Here are some current TripAdvisor reviews.  Even the folks who didn't much like the resort (and they were in the minority) loved the location.

https://www.tripadvisor.com/Hotel_Review-g60713-d112355-Reviews-The_Nob_Hill_Inn-San_Francisco_California.html


----------



## senorak (Sep 13, 2016)

I've stayed at the Nob Hill Inn several times, and I just LOVE it!!!  I've stayed in the extremely small "Hotel room"--basically just a bed & dresser w/ a nice bathroom, "studio" (bigger than hotel room, with large armoire, small table & chair & bath), and a 1 BR w/ mini kitchen.  I was just there in July, staying in the studio room.  I travelled alone, and had plenty of room.  Love the location---walk up the "steps" next to the building to get to the California cable car, or walk about 2 block to catch the Powell cable car.  Only a few blocks to various bus routes, as well.  Grace Cathedral & a lovely park are right up the steps, as well.  The staff is so friendly &  helpful.  Plus, they serve cookies, tea & sherry from 4-6 in the afternoon.  If you're looking for a "modern resort", don't stay at Nob Hill.  I call it "old fashioned elegance"---claw foot tubs, brass beds, old "cage elevator" that can only fit one or two people---but the Inn only has about 3 floors, so going up the steps isn't a problem.  I've stayed in the modern hotels in Union Square, The Donatello timeshare units and Nob Hill Inn....and I prefer Nob Hill Inn.

Deb


----------



## klynn (Sep 15, 2016)

I talked to RCI today and was told the one bedroom we have at Nob Hill is called Crocker.  My daughter is excited to stay at Nob Hill Inn so we will keep the exchange.


----------



## Egret1986 (Jul 23, 2017)

senorak said:


> I've stayed at the Nob Hill Inn several times, and I just LOVE it!!!  I've stayed in the extremely small "Hotel room"--basically just a bed & dresser w/ a nice bathroom, "studio" (bigger than hotel room, with large armoire, small table & chair & bath), and a 1 BR w/ mini kitchen.  I was just there in July, staying in the studio room.  I travelled alone, and had plenty of room.  Love the location---walk up the "steps" next to the building to get to the California cable car, or walk about 2 block to catch the Powell cable car.  Only a few blocks to various bus routes, as well.  Grace Cathedral & a lovely park are right up the steps, as well.  The staff is so friendly &  helpful.  Plus, they serve cookies, tea & sherry from 4-6 in the afternoon.  If you're looking for a "modern resort", don't stay at Nob Hill.  I call it "old fashioned elegance"---claw foot tubs, brass beds, old "cage elevator" that can only fit one or two people---but the Inn only has about 3 floors, so going up the steps isn't a problem.  I've stayed in the modern hotels in Union Square, The Donatello timeshare units and Nob Hill Inn....and I prefer Nob Hill Inn.
> 
> Deb



Thanks for this post.  I just saw a Studio setting online with RCI for July 6, 2018.  We were already scheduled for Santa Fe the following week.  I have it on hold.  I wanted to check what folks had to say on TUG because I normally avoid Studios.  San Francisco really wasn't on the radar either.  I just like to manually search different areas to see what's out there online. 

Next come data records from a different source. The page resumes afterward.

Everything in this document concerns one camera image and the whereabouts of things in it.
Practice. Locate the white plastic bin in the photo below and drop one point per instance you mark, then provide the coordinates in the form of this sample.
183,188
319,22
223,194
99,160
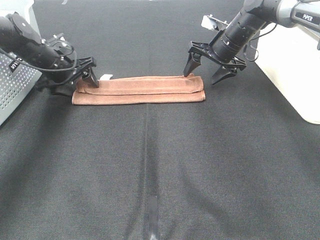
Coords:
290,58

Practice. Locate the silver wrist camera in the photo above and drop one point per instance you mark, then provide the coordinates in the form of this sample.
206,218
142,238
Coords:
211,23
59,44

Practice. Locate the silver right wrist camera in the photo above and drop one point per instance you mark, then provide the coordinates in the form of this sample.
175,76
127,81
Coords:
211,23

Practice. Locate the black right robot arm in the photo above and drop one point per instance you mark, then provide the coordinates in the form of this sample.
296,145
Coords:
231,38

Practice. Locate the grey perforated basket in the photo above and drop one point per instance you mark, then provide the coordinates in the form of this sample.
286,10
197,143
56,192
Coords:
16,80

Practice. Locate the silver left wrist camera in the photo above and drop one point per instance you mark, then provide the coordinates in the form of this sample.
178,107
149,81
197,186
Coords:
59,44

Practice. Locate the brown towel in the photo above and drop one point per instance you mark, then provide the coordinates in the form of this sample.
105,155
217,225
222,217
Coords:
140,90

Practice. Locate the black table cloth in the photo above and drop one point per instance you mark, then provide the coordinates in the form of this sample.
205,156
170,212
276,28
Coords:
241,165

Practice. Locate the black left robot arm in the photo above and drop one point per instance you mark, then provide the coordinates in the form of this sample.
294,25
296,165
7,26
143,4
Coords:
55,58

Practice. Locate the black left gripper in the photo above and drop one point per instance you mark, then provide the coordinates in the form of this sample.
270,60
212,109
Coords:
63,83

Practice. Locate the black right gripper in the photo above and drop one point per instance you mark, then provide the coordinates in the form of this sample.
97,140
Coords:
228,69

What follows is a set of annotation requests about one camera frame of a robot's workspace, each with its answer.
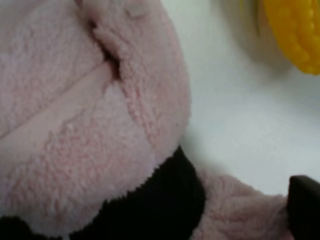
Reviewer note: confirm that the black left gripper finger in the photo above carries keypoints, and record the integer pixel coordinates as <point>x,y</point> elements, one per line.
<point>303,207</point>

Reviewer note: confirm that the pink towel with black band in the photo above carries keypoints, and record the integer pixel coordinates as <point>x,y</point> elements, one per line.
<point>94,101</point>

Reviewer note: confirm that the toy corn cob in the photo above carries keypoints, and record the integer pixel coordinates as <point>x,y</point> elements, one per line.
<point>286,32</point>

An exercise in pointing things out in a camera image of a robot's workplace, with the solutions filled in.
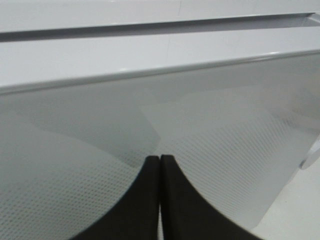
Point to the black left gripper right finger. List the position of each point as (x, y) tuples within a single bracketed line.
[(186, 215)]

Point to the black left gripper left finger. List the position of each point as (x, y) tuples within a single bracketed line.
[(136, 215)]

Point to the white microwave oven body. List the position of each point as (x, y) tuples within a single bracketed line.
[(22, 20)]

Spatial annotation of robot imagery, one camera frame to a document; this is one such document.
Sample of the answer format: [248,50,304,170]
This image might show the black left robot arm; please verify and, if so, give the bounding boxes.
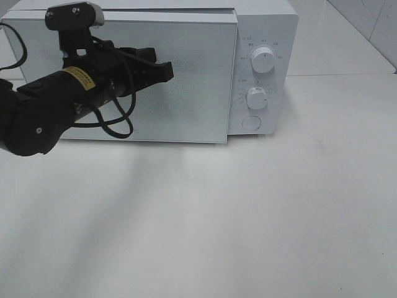
[1,1,174,156]

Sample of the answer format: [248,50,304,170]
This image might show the white microwave oven body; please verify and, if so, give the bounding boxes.
[2,1,298,140]

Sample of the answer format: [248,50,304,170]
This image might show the white timer knob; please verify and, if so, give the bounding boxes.
[246,87,269,110]

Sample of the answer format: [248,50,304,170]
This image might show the round white door button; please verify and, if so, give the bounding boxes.
[242,115,261,131]

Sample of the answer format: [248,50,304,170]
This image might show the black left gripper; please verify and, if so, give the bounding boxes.
[45,1,174,109]

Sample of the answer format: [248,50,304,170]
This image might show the upper white power knob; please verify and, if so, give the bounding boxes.
[250,46,276,73]

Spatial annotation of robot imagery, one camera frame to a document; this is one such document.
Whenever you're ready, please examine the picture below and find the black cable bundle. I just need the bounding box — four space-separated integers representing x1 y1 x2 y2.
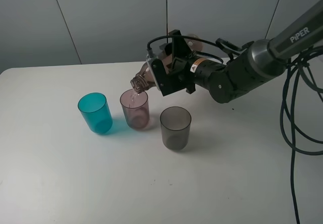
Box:
280 46 323 224

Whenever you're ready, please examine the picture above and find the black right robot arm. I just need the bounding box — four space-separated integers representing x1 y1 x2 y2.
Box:
163 1 322 103

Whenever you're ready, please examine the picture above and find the pink transparent plastic cup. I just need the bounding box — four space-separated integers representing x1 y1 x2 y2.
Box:
120 89 150 130

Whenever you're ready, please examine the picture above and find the grey transparent plastic cup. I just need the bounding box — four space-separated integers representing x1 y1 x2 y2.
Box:
159 106 192 151

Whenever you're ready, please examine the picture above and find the brown transparent plastic bottle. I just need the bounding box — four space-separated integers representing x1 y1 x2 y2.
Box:
130 39 203 94

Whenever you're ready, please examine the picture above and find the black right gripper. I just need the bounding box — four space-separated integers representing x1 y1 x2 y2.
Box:
169 30 224 94

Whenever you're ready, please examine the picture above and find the teal transparent plastic cup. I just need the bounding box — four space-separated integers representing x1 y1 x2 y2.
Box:
78 92 113 135

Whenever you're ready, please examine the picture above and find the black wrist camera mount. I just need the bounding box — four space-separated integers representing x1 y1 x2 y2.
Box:
146 29 194 97

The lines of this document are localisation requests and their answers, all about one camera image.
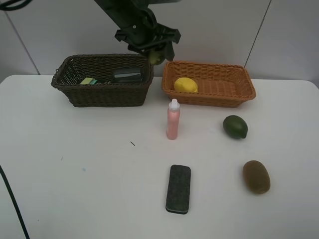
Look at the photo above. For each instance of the yellow lemon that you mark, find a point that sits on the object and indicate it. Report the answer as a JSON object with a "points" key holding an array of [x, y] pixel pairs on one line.
{"points": [[185, 84]]}

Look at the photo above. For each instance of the pink bottle white cap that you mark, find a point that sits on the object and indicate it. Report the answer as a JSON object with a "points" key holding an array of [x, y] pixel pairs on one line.
{"points": [[173, 114]]}

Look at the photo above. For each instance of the grey felt board eraser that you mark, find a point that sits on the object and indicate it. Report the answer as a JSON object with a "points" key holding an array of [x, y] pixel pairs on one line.
{"points": [[178, 190]]}

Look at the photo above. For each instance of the dark green lime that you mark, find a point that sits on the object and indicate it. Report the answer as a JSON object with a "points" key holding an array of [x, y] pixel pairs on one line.
{"points": [[235, 127]]}

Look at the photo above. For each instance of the orange wicker basket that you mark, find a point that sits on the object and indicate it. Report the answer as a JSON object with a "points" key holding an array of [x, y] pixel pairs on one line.
{"points": [[219, 85]]}

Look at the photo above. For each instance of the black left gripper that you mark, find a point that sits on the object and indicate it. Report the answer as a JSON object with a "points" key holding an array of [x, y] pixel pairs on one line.
{"points": [[142, 38]]}

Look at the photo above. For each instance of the dark brown wicker basket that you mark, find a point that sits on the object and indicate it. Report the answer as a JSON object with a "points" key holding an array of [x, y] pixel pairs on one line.
{"points": [[105, 93]]}

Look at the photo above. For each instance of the black box in basket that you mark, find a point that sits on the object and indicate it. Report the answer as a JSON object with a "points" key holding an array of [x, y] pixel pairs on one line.
{"points": [[127, 76]]}

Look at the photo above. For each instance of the brown kiwi fruit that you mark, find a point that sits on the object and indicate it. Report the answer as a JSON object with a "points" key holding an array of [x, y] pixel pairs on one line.
{"points": [[256, 177]]}

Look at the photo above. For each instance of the halved avocado with pit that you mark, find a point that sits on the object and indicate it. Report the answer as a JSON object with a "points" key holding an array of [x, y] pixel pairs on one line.
{"points": [[156, 57]]}

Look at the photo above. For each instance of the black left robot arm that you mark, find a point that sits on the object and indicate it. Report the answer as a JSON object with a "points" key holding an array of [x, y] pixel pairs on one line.
{"points": [[131, 11]]}

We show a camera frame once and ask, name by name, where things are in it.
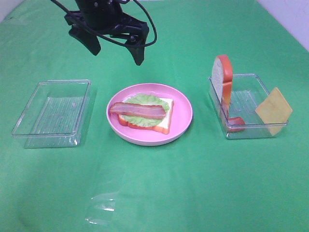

We went to SF for a one-night, one-day stay with our young sons back about 15 years ago on a trip from Yosemite to Southern CA. 

For a city like SF, the accommodations are more or less a "crash pad", so we won't be spending a lot of time in the unit.   Obviously, Nob Hill is much more than a "crash pad".   This exchange is a definite possibility now, and your post definitely tipped the scale for keeping it and making it a two-week vacation.


----------



## Luanne (Jul 23, 2017)

Egret1986 said:


> Thanks for this post.  I just saw a Studio setting online with RCI for July 6, 2018.  We were already scheduled for Santa Fe the following week.


It looks like you will be in Santa Fe during the International Folk Art Market (July 13 - 15, 2018).  It is an incredible event.


----------



## senorak (Jul 23, 2017)

Egret1986......I am heading back to the Nob Hill Inn on Aug. 11th for another stay!  Can't wait!  And I also saw that studio for July 2018 and was so tempted.........glad you snagged it!!!!


----------



## Egret1986 (Jul 23, 2017)

Luanne said:


> It looks like you will be in Santa Fe during the International Folk Art Market (July 13 - 15, 2018).  It is an incredible event.



Fantastic!  Thank you for sharing that.


----------



## Egret1986 (Jul 23, 2017)

senorak said:


> Egret1986......I am heading back to the Nob Hill Inn on Aug. 11th for another stay!  Can't wait!  And I also saw that studio for July 2018 and was so tempted.........glad you snagged it!!!!



   Thanks!


----------